Öffentliche Mittel für Forschung und Wissenschaft sind ungleich im Raum verteilt. Aber dabei ist es nicht so – wie man vielleicht vor dem Hintergrund des Gebots gleichwertiger Lebensverhältnisse annehmen könnte –, dass die benachteiligten strukturell herausgeforderten Räume mehr Geld bekommen als die prosperierenden Regionen. Im Gegenteil, so bekommt beispielsweise das Ruhrgebiet und insbesondere das nördlich Ruhrgebiet pro Bevölkerung weniger als andere besser gestellte Regionen.
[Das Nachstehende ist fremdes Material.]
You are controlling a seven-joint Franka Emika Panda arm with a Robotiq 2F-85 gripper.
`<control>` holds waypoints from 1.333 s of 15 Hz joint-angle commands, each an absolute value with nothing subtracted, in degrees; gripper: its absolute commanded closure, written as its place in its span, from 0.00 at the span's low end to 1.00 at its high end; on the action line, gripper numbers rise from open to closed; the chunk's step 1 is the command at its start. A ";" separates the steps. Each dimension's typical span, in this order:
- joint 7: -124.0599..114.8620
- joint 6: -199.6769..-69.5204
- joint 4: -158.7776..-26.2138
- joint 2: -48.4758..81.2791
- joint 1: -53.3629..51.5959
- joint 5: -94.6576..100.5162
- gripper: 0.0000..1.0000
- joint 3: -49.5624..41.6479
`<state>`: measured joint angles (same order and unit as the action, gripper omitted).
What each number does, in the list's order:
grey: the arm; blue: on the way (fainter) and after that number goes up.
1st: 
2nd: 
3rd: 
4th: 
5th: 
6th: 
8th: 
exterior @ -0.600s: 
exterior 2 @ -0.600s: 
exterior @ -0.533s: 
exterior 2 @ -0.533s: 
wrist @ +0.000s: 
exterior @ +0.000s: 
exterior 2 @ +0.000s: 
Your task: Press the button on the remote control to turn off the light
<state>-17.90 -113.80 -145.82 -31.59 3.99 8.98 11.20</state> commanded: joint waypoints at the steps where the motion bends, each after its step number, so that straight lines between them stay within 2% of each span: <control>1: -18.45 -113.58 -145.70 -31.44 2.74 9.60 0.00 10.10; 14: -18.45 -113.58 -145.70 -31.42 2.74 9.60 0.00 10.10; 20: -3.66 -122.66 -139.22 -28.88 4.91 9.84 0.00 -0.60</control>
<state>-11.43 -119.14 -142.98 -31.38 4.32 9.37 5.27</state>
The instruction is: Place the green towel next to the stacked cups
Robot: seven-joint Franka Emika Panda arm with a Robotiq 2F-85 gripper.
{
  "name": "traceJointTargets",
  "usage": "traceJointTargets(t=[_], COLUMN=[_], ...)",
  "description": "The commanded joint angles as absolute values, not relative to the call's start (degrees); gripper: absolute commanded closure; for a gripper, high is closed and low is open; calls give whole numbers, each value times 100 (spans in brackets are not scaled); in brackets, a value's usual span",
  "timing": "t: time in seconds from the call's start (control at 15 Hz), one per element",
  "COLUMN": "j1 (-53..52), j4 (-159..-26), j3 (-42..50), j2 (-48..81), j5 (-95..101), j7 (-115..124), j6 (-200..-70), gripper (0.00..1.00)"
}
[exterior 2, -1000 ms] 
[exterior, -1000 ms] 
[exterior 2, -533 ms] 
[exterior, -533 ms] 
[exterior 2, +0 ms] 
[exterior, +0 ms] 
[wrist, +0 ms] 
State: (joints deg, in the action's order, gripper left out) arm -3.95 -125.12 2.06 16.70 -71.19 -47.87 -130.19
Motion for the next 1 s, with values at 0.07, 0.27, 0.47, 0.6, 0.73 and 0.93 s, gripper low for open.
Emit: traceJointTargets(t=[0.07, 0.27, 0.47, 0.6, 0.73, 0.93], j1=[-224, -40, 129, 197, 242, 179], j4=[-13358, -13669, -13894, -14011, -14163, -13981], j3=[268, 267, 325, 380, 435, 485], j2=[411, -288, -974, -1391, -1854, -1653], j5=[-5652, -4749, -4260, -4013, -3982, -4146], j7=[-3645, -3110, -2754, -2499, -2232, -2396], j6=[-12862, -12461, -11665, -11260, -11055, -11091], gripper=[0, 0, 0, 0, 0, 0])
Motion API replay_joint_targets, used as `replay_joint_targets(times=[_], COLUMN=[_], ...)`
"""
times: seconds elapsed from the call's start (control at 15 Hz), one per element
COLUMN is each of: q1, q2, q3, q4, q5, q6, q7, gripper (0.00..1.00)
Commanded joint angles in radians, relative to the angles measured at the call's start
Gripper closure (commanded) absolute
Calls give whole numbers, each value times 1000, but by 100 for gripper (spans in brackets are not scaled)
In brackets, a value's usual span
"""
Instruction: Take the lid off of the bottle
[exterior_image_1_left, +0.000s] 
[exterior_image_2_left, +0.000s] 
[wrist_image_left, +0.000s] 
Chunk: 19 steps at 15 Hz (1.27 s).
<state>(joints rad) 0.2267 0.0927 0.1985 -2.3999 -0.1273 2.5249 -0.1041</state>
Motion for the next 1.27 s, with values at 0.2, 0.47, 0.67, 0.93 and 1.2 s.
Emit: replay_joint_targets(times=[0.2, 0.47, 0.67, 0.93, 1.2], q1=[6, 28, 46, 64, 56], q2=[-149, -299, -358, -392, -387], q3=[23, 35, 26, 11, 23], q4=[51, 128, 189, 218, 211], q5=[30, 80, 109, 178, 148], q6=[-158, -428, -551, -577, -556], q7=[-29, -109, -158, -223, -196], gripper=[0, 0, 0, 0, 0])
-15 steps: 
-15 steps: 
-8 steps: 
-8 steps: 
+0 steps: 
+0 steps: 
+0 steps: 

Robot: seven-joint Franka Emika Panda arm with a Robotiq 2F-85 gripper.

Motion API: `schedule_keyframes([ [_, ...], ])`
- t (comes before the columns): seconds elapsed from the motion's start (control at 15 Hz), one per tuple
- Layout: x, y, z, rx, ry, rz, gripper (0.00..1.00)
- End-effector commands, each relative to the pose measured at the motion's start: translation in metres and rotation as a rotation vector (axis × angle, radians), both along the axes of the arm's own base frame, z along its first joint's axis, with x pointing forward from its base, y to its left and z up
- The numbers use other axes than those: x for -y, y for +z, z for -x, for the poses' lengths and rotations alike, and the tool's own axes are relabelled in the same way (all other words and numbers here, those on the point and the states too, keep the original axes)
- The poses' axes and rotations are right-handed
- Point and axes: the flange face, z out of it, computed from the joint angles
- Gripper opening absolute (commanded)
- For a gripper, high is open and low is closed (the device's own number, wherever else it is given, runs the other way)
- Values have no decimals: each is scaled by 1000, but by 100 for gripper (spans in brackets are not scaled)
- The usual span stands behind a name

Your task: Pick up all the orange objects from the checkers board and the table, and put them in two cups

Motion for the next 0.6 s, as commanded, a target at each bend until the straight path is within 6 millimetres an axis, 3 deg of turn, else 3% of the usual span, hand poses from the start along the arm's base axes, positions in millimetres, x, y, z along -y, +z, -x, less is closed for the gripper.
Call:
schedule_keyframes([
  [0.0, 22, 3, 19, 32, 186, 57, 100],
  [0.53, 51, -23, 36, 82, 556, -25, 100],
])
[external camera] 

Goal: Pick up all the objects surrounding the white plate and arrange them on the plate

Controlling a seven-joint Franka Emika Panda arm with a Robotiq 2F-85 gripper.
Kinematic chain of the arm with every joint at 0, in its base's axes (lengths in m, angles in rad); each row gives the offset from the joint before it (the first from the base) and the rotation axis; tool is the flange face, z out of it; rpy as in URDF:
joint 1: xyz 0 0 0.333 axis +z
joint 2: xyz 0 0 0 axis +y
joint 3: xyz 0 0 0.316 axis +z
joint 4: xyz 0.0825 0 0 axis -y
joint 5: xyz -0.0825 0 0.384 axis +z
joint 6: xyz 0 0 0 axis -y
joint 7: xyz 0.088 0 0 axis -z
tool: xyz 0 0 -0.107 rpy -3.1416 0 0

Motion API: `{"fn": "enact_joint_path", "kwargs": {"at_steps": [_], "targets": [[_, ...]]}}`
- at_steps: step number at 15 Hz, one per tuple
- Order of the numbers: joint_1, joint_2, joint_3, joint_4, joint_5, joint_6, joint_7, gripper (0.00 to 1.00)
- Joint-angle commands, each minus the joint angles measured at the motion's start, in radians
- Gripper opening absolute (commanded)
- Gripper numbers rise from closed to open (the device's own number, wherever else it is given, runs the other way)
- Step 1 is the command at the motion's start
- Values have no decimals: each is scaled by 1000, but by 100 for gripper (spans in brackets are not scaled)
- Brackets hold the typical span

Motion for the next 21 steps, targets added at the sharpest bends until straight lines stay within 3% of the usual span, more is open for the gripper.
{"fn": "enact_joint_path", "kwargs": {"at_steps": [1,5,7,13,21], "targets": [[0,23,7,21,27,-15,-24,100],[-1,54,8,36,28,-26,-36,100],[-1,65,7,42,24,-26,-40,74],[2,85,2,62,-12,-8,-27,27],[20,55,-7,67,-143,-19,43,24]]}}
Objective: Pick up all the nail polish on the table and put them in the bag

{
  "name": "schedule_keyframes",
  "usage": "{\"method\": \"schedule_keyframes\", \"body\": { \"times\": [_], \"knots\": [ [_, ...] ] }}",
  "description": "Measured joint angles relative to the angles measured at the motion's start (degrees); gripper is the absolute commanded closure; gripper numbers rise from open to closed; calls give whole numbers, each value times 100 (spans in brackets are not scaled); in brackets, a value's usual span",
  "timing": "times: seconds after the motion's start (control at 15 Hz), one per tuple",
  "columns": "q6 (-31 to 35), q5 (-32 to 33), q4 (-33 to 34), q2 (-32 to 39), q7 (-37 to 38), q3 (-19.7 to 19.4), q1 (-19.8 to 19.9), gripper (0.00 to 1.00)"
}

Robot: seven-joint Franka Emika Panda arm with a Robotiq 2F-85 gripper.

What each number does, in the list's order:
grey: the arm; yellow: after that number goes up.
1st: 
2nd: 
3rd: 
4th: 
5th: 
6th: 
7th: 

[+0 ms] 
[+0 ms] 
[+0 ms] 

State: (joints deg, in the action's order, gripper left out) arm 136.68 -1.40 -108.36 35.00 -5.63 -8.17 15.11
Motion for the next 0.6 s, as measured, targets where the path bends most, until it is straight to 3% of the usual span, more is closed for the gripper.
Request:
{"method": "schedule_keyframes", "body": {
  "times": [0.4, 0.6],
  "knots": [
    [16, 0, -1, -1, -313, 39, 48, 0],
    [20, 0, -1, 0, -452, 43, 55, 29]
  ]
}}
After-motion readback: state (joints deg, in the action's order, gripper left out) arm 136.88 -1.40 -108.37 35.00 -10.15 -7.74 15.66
Dies liegt auch daran, dass erfolgreiche Wissenschaft zusätzliche Mittel einwirbt und Wissenschaftspolitik angehalten ist, Stärken zu stärken, um internationale Spitzenforschung zu ermöglichen und Synergien zu heben. Dies ist aus gesamtgesellschaftlicher beziehungsweise gesamträumlicher Perspektive eine sinnvolle Forschungspolitik. Wissenschaftspolitik ist keine Struktur- oder Kohäsionspolitik, auch wenn sie regionale Entwicklungseffekte nach sich zieht. Bei der Betrachtung der Entwicklung der Wissenschaftslandschaft wird allerdings deutlich, dass einige Regionen durch die gezielte Entwicklung von größeren wissenschaftlichen Einrichtungen aufholen konnten. Wohlwissend, dass es für bestimmte Entwicklungen bestimmte Zeitfenster gibt und sich die Geschichte einzelner erfolgreicher Teilräume nur bedingt übertragen lässt, kann es daher sinnvoll sein, nicht nur die sogenannten wissenschaftlichen Spitzencluster zu fördern, sondern das gesamte Innovationspotential in der Fläche auszuschöpfen. Denn es existieren auch Akkumulationsnachteile, die sich aus der übermäßigen Ballung wirtschaftlicher und wissenschaftlicher Aktivitäten in Raum ergeben. So werden Wissenschaftsausgründungen und Ansiedelungen wissenschaftsnaher Unternehmen bei hohen Bodenpreisen in den Wissensmetropolen im Süden Deutschland vermutlich bereits jetzt ausgebremst. Entsprechend höher könnten die regionalen Effekte zusätzlicher Wissenschaftsinfrastruktur in der Fläche sein.

Dreizehn teilnehmende Vereinsmitglieder erörterten, wann, warum und in welchen Raumtypen Ansiedlungen von Forschungs- und Bildungseinrichtungen einen spürbaren regionalen Effekt haben.